• Problem requirements: In the data below, find the line containing "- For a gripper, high" and the line containing "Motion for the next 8", then reproduce them and every line between, exactly. Omit pictures.

─── Data shown

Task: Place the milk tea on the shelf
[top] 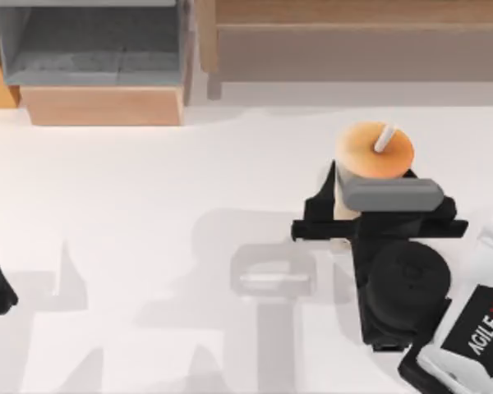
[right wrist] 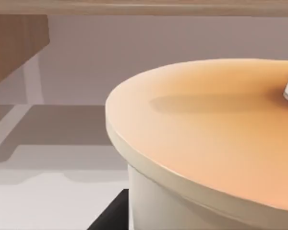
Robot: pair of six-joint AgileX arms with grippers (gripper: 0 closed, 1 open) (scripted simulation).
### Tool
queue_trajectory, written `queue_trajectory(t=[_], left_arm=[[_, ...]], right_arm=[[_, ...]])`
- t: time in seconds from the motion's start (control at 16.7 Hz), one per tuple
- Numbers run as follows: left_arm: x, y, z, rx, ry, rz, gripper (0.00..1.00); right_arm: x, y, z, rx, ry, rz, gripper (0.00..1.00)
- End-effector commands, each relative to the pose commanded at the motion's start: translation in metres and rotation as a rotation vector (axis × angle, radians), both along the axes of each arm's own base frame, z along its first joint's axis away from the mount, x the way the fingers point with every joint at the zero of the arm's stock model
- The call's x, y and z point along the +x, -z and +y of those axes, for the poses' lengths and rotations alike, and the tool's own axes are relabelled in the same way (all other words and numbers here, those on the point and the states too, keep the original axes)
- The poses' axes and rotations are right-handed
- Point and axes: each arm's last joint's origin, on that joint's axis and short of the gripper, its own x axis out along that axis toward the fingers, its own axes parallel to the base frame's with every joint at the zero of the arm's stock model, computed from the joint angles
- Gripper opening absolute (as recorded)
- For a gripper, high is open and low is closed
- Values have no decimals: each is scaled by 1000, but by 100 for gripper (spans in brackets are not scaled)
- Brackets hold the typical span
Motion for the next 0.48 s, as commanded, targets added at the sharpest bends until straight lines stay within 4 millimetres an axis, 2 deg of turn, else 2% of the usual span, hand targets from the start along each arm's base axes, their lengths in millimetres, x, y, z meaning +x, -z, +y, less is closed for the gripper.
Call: queue_trajectory(t=[0.3,0.48], left_arm=[[0,0,0,0,0,0,100],[0,0,0,0,0,0,100]], right_arm=[[0,0,0,0,0,0,2],[0,0,0,0,0,0,0]])
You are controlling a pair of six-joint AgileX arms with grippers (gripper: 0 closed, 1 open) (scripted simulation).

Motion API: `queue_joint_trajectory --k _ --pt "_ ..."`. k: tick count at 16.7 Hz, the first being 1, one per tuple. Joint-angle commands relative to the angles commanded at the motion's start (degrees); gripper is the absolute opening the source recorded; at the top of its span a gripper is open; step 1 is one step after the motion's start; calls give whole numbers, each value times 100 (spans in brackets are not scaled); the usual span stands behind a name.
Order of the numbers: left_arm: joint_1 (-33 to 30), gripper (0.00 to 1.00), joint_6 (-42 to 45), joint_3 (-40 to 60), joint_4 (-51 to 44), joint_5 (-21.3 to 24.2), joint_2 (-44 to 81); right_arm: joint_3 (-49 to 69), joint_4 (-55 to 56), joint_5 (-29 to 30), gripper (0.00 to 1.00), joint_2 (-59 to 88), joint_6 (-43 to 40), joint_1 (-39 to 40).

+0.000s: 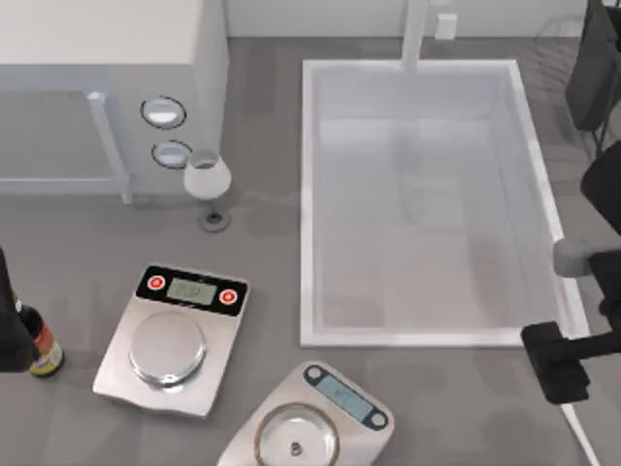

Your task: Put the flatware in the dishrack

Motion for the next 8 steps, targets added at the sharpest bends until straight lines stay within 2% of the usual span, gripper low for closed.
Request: queue_joint_trajectory --k 8 --pt "0 100 0 0 0 0 0 -136 211 0 100 117 -5 -9"
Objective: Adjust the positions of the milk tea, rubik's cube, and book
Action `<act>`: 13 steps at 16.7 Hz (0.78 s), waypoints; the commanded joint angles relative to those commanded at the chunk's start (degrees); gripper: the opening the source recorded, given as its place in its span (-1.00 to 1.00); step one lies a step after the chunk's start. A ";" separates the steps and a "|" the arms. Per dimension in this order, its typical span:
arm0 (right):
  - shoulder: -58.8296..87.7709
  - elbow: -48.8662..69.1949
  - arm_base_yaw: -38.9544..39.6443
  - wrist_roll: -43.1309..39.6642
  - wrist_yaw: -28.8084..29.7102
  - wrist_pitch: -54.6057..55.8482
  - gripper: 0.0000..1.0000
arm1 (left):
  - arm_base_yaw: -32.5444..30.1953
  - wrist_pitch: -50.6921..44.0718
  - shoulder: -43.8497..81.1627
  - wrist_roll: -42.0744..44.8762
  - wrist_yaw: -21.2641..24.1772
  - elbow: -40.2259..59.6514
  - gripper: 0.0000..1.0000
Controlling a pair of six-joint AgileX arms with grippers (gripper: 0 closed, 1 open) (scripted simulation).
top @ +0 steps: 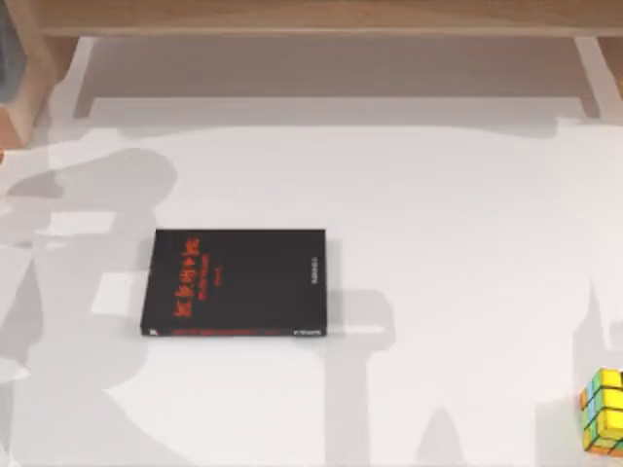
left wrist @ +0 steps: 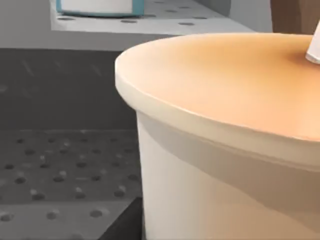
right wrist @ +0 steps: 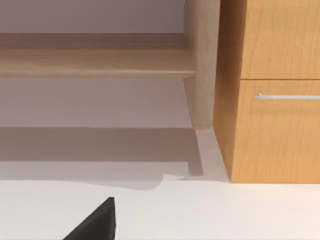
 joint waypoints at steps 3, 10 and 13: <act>0.00 0.00 0.00 0.00 0.00 0.00 1.00 | 5.26 3.51 3.01 1.29 -1.29 1.67 -1.00; 0.00 0.00 0.00 0.00 0.00 0.00 1.00 | 6.01 4.35 3.60 2.19 -1.84 2.17 -1.00; 0.00 0.00 0.00 0.00 0.00 0.00 1.00 | 6.13 6.86 5.96 2.16 -1.79 2.27 -1.00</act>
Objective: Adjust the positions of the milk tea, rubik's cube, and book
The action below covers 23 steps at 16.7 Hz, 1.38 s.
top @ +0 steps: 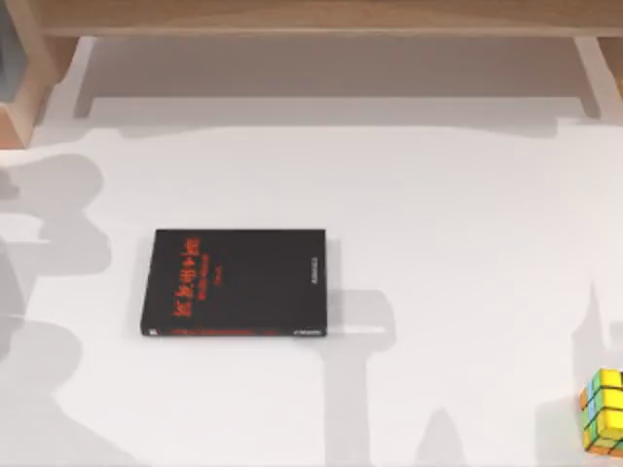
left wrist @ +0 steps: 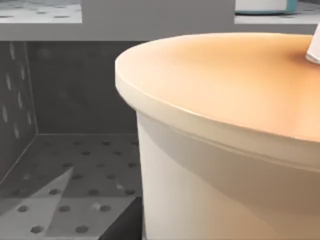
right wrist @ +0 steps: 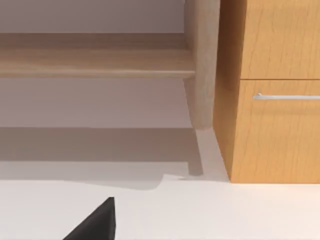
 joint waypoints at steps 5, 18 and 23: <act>0.00 0.00 0.00 0.00 0.00 0.00 1.00 | 0.05 4.39 4.26 -0.10 0.06 -0.21 -1.00; 0.00 0.00 0.00 0.00 0.00 0.00 1.00 | 0.05 4.43 4.32 -0.10 0.06 -0.22 0.51; 0.00 0.00 0.00 0.00 0.00 0.00 1.00 | 0.05 4.43 4.32 -0.10 0.06 -0.22 1.00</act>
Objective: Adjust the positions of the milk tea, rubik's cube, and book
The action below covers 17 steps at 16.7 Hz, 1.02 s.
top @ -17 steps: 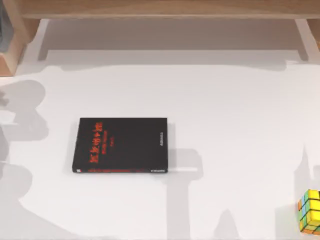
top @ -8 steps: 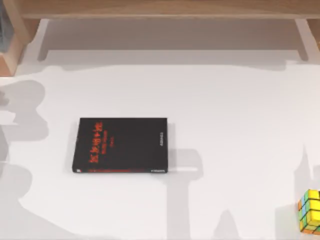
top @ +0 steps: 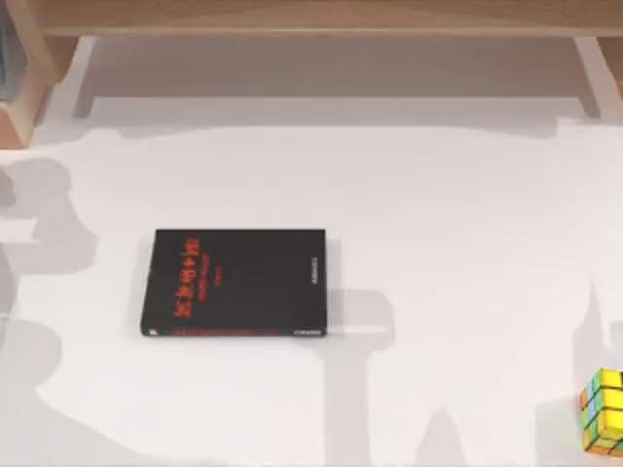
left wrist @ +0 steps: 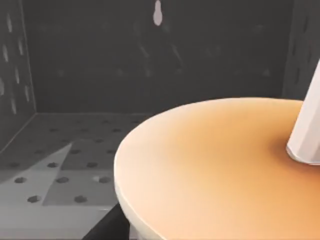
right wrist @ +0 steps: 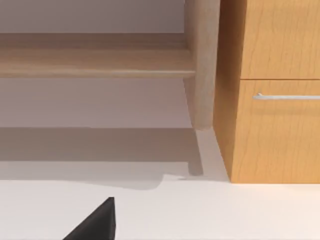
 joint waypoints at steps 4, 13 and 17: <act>0.00 0.00 0.00 0.00 0.00 0.00 1.00 | 0.00 0.00 0.00 0.00 0.00 0.00 1.00; 0.00 0.00 0.00 0.00 0.00 0.00 1.00 | 1.83 2.80 -2.33 0.06 1.81 -5.30 1.00; 0.00 0.00 0.00 0.00 0.00 0.00 1.00 | 2.45 3.73 -2.86 0.03 2.45 -6.59 1.00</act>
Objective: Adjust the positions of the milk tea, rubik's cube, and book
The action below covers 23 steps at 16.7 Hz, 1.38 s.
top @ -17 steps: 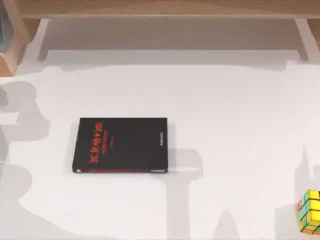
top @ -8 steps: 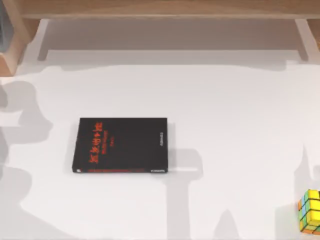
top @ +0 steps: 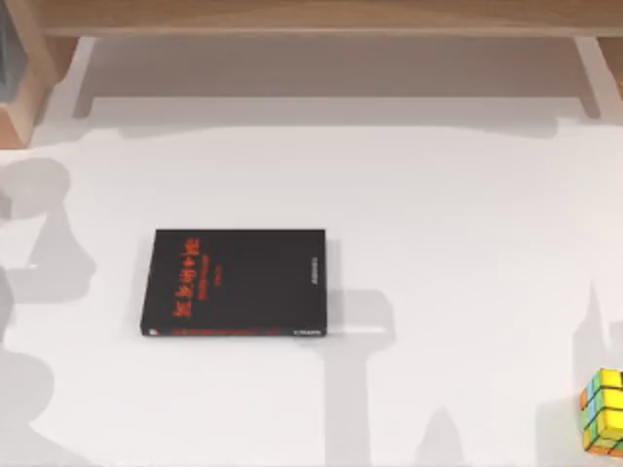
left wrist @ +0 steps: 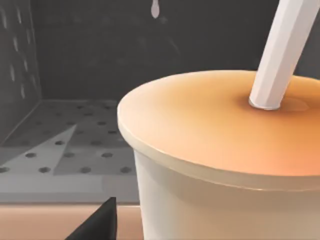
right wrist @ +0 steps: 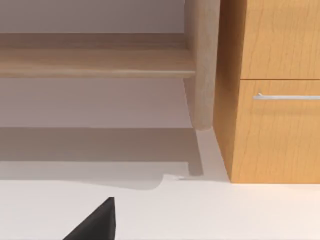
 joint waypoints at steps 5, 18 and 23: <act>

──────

• Reply:
- For a gripper, high is open and low is closed
- Values have no decimals: each is scaled by 1000, but by 100 for gripper (spans in brackets are not scaled)
- Brackets hold the typical span
Motion for the next 0.48 s, as commanded, targets added at the sharpest bends until straight lines stay within 4 millimetres an axis, 2 deg of turn, else 2% of the usual span, hand targets from the start along each arm's base axes, their lengths in millimetres, x, y, z meaning +x, -z, +y, less is closed for the gripper.
Call: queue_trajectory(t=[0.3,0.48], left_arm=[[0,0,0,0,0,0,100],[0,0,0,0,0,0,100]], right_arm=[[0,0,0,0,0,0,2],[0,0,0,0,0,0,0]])
You are controlling a pair of six-joint AgileX arms with grippers (gripper: 0 closed, 1 open) (scripted simulation).

Motion API: `queue_joint_trajectory --k _ --pt "_ ..."`. k: tick count at 16.7 Hz, the first being 1, one per tuple. Joint-angle commands relative to the angles commanded at the motion's start (degrees); gripper is the absolute opening the source recorded; at the top of its span a gripper is open; step 1 is one step after the motion's start; calls give whole numbers, each value times 100 (spans in brackets are not scaled); the usual span stands behind a name.
Order of the numbers: left_arm: joint_1 (-33 to 30), gripper (0.00 to 1.00), joint_6 (-42 to 45), joint_3 (-40 to 60), joint_4 (-51 to 44), joint_5 (-21.3 to 24.2), joint_2 (-44 to 81); right_arm: joint_3 (-49 to 69), joint_4 (-55 to 56), joint_5 (-29 to 30), gripper (0.00 to 1.00), joint_2 (-59 to 88), joint_6 (-43 to 40), joint_1 (-39 to 40).

+0.000s: 

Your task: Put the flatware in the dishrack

Motion for the next 8 steps, targets added at the sharpest bends until straight lines stay within 2% of the usual span, gripper low for closed.

Nothing more is needed to finish the exercise.